|
|
|
|
|
by drinfinity
1191 days ago
|
|
Confining an LLM to the very narrow domain of "calculators" is a mistake, I think. You wouldn't say "a programmer that is 99% correct is worthless, I need 100%". I'm pushing it, but for a more fair comparison I'd say measure it against a programmer. How often are we wrong? 75% of the time? :) being generous here. It's the tools that make us productive. I don't know about you specifically, but I don't think you'll be very productive with a bare terminal lacking any modern IDE-like or even REPL facilities. I'll ask you to come up with instantly working code every time, all the time. It doesn't work like that. You need iteration and I believe these kinds of AI have the same issues as us.

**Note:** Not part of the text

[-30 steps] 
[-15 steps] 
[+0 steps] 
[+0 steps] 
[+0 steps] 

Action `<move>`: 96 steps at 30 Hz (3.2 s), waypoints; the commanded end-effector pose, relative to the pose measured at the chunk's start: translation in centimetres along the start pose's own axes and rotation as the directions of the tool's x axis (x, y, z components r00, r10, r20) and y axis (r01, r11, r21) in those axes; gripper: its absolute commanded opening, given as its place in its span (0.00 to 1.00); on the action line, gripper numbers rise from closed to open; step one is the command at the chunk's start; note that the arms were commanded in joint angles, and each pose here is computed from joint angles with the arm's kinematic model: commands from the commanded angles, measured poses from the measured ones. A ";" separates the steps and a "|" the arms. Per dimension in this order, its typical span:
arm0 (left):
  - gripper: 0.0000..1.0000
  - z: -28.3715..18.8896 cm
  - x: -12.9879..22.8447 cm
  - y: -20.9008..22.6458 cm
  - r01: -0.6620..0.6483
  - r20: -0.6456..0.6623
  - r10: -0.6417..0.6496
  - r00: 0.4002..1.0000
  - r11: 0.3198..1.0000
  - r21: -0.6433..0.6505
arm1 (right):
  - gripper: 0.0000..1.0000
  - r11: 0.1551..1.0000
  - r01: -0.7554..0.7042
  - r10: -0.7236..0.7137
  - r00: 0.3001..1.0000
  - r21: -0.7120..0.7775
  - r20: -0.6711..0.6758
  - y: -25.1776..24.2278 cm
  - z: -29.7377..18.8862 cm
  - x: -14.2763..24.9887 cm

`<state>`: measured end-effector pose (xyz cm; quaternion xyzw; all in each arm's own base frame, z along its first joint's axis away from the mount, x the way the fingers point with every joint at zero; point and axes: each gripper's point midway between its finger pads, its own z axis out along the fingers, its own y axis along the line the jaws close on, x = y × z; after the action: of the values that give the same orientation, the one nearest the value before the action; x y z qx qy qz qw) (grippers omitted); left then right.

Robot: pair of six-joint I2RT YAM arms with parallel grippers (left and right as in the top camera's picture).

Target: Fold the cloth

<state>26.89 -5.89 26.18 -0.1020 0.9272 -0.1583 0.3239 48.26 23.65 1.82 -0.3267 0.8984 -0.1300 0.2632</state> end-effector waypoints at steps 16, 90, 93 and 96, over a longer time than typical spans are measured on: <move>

There are wrong sometimes (often) and need feedback. |
|
It's funny how we resort to humanizing the machines when their results are inaccurate. We don't do that with the calculator, because it's expected to be 100% bug free. When there's a bug in the calculator code we expect it to be fixed, not gradually improved.
Speaking of bugs: mistakes in code is one thing, wrong output because of a fundamental flaw in the algorithm is another. The statistical machines we are dealing with work as intended, or at least the wrong output the top comment here brings up is not a bug, it's a feature. That's the difference.